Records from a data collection
=== Section Start ===

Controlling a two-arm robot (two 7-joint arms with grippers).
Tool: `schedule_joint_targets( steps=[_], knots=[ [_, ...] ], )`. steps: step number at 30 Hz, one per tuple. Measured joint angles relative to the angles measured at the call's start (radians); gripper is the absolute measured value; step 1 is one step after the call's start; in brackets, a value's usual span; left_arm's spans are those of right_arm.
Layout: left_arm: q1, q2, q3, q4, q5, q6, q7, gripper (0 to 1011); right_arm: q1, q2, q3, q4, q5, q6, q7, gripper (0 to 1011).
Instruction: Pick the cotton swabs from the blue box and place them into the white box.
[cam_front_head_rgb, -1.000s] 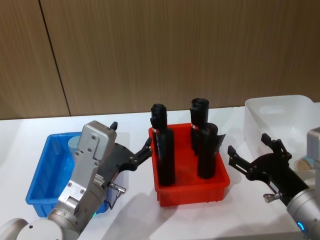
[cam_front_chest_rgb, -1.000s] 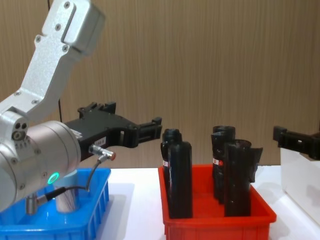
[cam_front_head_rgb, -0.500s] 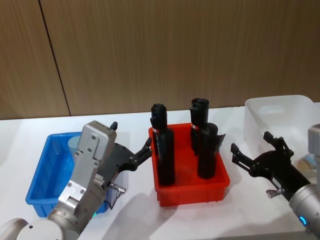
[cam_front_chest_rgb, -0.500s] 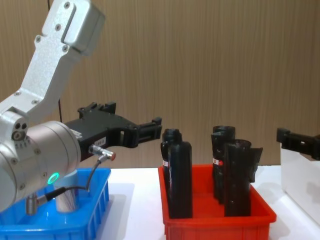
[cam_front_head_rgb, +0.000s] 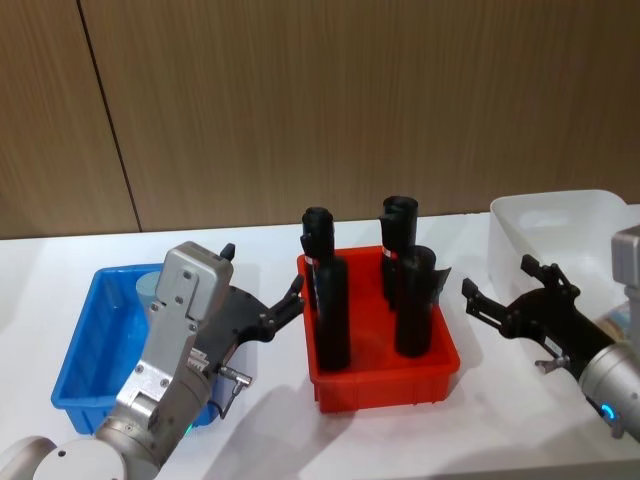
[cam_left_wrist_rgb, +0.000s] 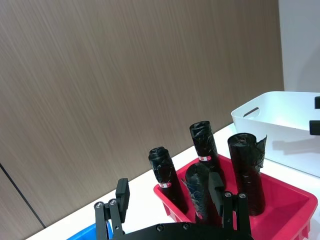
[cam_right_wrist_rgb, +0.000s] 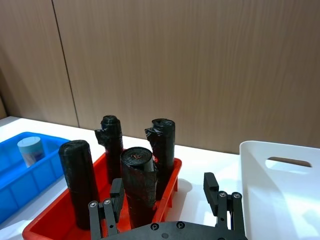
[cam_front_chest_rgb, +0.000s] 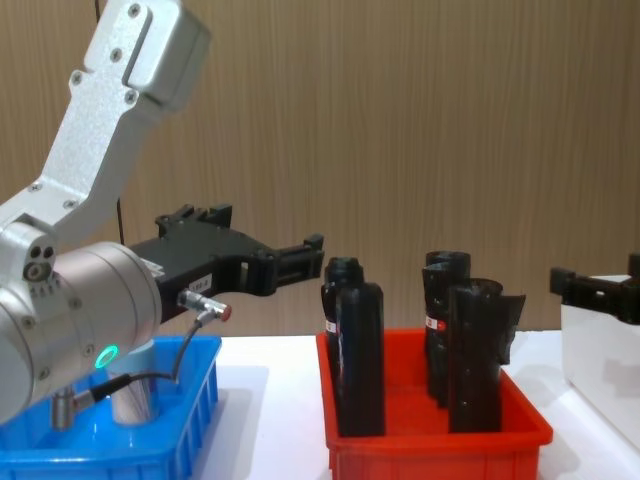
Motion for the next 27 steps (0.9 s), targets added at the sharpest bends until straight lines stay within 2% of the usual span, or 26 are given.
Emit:
schedule_joint_targets(
  steps=[10,19,27],
  knots=[
    [0.000,0.000,0.000,0.000,0.000,0.000,0.000,1000,0.081,-0.011,0.004,0.117,0.026,-0.001,0.144,1001],
    [0.000,0.000,0.000,0.000,0.000,0.000,0.000,1000,0.176,-0.039,-0.014,0.253,0.026,-0.007,0.278,1002],
    [0.000,0.000,0.000,0.000,0.000,0.000,0.000,999,0.253,-0.069,-0.032,0.361,0.009,-0.016,0.333,1002]
  ],
)
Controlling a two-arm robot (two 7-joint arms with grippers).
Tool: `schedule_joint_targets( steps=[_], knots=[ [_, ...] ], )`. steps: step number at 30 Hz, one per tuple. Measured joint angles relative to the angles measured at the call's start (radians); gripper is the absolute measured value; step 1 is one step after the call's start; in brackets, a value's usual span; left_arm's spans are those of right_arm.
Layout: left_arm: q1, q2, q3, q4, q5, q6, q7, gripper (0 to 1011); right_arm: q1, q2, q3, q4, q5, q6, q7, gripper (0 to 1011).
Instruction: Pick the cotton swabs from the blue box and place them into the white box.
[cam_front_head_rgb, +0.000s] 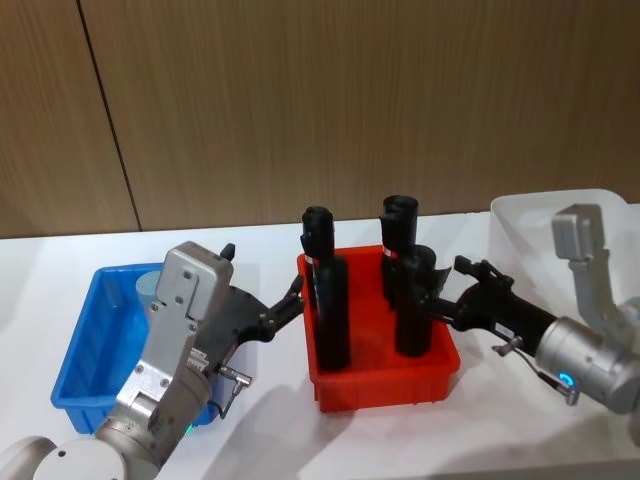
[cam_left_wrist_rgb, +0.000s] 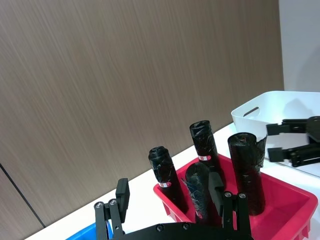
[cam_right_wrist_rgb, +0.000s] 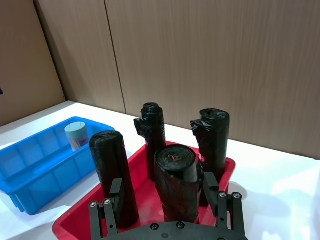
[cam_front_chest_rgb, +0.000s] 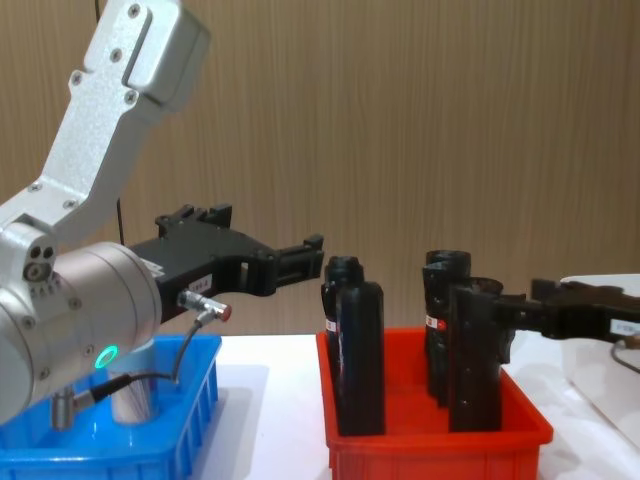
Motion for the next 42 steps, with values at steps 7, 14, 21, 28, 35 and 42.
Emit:
schedule_joint_targets(
  steps=[7,14,21,28,35,42],
  knots=[
    [0.000,0.000,0.000,0.000,0.000,0.000,0.000,1000,0.061,-0.023,-0.012,0.087,-0.014,-0.012,0.014,1001],
    [0.000,0.000,0.000,0.000,0.000,0.000,0.000,1000,0.121,-0.045,-0.020,0.174,-0.026,-0.028,0.016,1001],
    [0.000,0.000,0.000,0.000,0.000,0.000,0.000,1000,0.175,-0.065,-0.029,0.260,-0.038,-0.049,0.016,1001],
    [0.000,0.000,0.000,0.000,0.000,0.000,0.000,1000,0.230,-0.087,-0.039,0.355,-0.047,-0.075,0.019,1002],
    [0.000,0.000,0.000,0.000,0.000,0.000,0.000,1000,0.269,-0.103,-0.048,0.428,-0.056,-0.098,0.024,882],
    [0.000,0.000,0.000,0.000,0.000,0.000,0.000,1000,0.295,-0.114,-0.055,0.478,-0.061,-0.118,0.030,649]
  ],
)
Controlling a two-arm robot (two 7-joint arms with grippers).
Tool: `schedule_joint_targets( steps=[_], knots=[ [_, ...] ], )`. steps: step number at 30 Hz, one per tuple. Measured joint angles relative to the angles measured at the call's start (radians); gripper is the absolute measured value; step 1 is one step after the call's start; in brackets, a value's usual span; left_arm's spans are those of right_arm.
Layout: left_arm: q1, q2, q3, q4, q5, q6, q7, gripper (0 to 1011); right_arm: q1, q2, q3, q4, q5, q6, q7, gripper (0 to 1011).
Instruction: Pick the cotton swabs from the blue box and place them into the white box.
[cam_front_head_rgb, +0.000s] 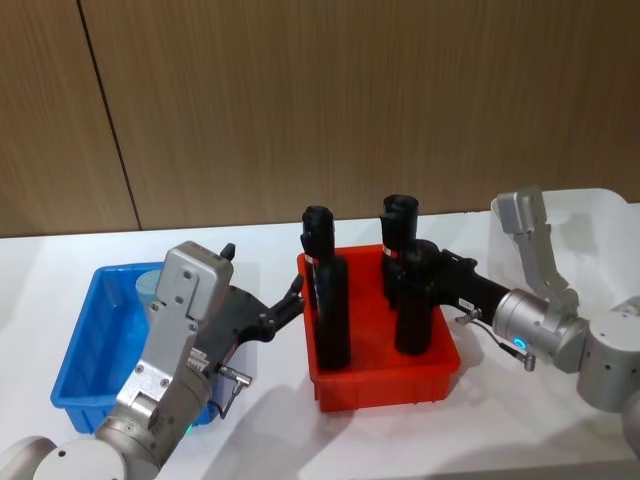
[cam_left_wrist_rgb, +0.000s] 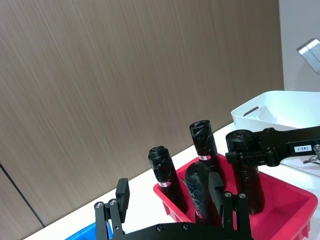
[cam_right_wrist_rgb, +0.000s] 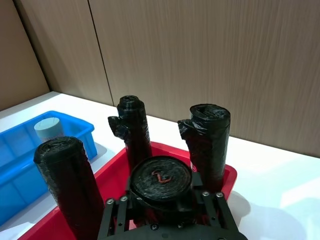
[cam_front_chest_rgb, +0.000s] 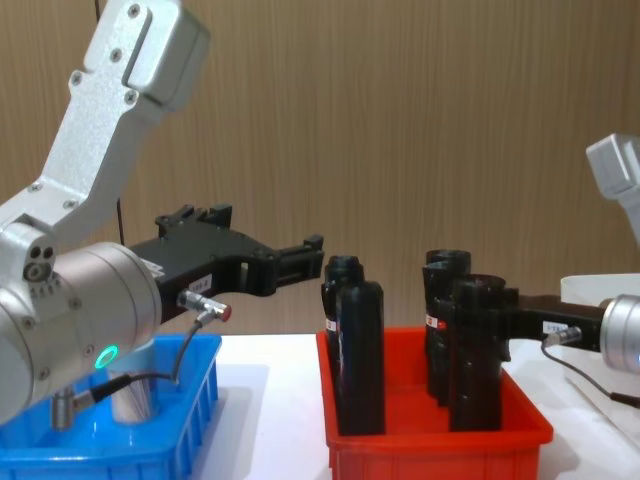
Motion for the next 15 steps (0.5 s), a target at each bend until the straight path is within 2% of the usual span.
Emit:
schedule_joint_targets(
  steps=[3,9,15],
  knots=[
    [0.000,0.000,0.000,0.000,0.000,0.000,0.000,1000,0.004,-0.002,-0.001,0.006,-0.001,-0.004,0.001,554],
    [0.000,0.000,0.000,0.000,0.000,0.000,0.000,1000,-0.001,0.001,-0.001,-0.016,0.005,-0.006,0.001,527],
    [0.000,0.000,0.000,0.000,0.000,0.000,0.000,1000,-0.032,0.014,0.008,-0.101,0.022,0.007,-0.009,515]
  ],
)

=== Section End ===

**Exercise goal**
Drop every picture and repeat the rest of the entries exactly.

**Finished task**
Controlling a two-arm robot (two 7-joint arms with grippers).
Tool: `schedule_joint_targets( steps=[_], knots=[ [_, ...] ], )`. steps: step number at 30 Hz, one per tuple. Measured joint angles relative to the angles measured at the call's start (radians); gripper is the absolute measured value; step 1 is one step after the call's start; in brackets, a value's usual span; left_arm's spans are those of right_arm.
Layout: left_arm: q1, q2, q3, q4, q5, q6, q7, gripper (0 to 1011); right_arm: q1, q2, q3, q4, q5, q6, q7, gripper (0 to 1011).
Instruction: Pick the cotton swabs from the blue box and place them into the white box.
[cam_front_head_rgb, -1.000s] 
[cam_front_chest_rgb, -1.000s] 
[cam_front_head_rgb, -0.500s] 
[cam_front_chest_rgb, -0.500s] 
[cam_front_head_rgb, +0.000s] 
[cam_left_wrist_rgb, +0.000s] 
[cam_right_wrist_rgb, +0.000s] 
[cam_front_chest_rgb, +0.000s] 
Motion for the next 27 steps (0.9 s), targets added at the sharpest bends until straight lines stay within 2% of the usual span, or 26 are given.
Emit:
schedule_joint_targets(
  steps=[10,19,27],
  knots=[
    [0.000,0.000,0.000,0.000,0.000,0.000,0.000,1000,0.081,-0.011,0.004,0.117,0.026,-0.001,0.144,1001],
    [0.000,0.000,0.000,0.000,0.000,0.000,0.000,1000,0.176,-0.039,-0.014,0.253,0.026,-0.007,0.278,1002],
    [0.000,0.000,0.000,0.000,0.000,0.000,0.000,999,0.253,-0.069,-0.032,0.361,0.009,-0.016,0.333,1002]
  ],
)
Controlling a two-arm robot (two 7-joint arms with grippers).
Tool: `schedule_joint_targets( steps=[_], knots=[ [_, ...] ], )`. steps: step number at 30 Hz, one per tuple. Measured joint angles relative to the angles measured at the call's start (radians); gripper is the absolute measured value; step 1 is one step after the call's start; in brackets, a value's usual span; left_arm's spans are those of right_arm.
Layout: left_arm: q1, q2, q3, q4, q5, q6, q7, gripper (0 to 1011); right_arm: q1, q2, q3, q4, q5, q6, q7, gripper (0 to 1011).
Instruction: Pick the cotton swabs from the blue box and place them into the white box.
[cam_front_head_rgb, +0.000s] 
[cam_left_wrist_rgb, +0.000s] 
[cam_right_wrist_rgb, +0.000s] 
[cam_front_chest_rgb, +0.000s] 
Motion for the next 42 steps, with values at steps 7, 14, 21, 28, 35 and 42.
Emit:
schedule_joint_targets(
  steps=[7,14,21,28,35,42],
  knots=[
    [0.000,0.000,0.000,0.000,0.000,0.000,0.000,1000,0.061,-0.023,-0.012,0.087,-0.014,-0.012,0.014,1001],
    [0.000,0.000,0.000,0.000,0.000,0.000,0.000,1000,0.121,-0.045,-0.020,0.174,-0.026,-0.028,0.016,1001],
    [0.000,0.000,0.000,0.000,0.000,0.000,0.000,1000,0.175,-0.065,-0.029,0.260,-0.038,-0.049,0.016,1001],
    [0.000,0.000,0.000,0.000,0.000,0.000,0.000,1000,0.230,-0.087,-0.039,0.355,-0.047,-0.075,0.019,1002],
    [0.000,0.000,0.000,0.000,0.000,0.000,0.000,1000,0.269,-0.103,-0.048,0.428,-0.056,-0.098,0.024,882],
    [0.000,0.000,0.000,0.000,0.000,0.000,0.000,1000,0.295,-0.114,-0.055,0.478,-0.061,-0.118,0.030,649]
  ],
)
Controlling a two-arm robot (two 7-joint arms with grippers).
Tool: `schedule_joint_targets( steps=[_], knots=[ [_, ...] ], )`. steps: step number at 30 Hz, one per tuple. Measured joint angles relative to the angles measured at the call's start (radians); gripper is the absolute measured value; step 1 is one step after the call's start; in brackets, a value's usual span; left_arm's spans are those of right_arm.
Layout: left_arm: q1, q2, q3, q4, q5, q6, q7, gripper (0 to 1011); right_arm: q1, q2, q3, q4, q5, q6, q7, gripper (0 to 1011).
Instruction: Pick the cotton swabs from the blue box and place them into the white box.
[cam_front_head_rgb, +0.000s] 
[cam_left_wrist_rgb, +0.000s] 
[cam_right_wrist_rgb, +0.000s] 
[cam_front_chest_rgb, +0.000s] 
Motion for the next 15 steps (0.5 s), a target at each bend until the straight path is within 2% of the usual span.
Emit:
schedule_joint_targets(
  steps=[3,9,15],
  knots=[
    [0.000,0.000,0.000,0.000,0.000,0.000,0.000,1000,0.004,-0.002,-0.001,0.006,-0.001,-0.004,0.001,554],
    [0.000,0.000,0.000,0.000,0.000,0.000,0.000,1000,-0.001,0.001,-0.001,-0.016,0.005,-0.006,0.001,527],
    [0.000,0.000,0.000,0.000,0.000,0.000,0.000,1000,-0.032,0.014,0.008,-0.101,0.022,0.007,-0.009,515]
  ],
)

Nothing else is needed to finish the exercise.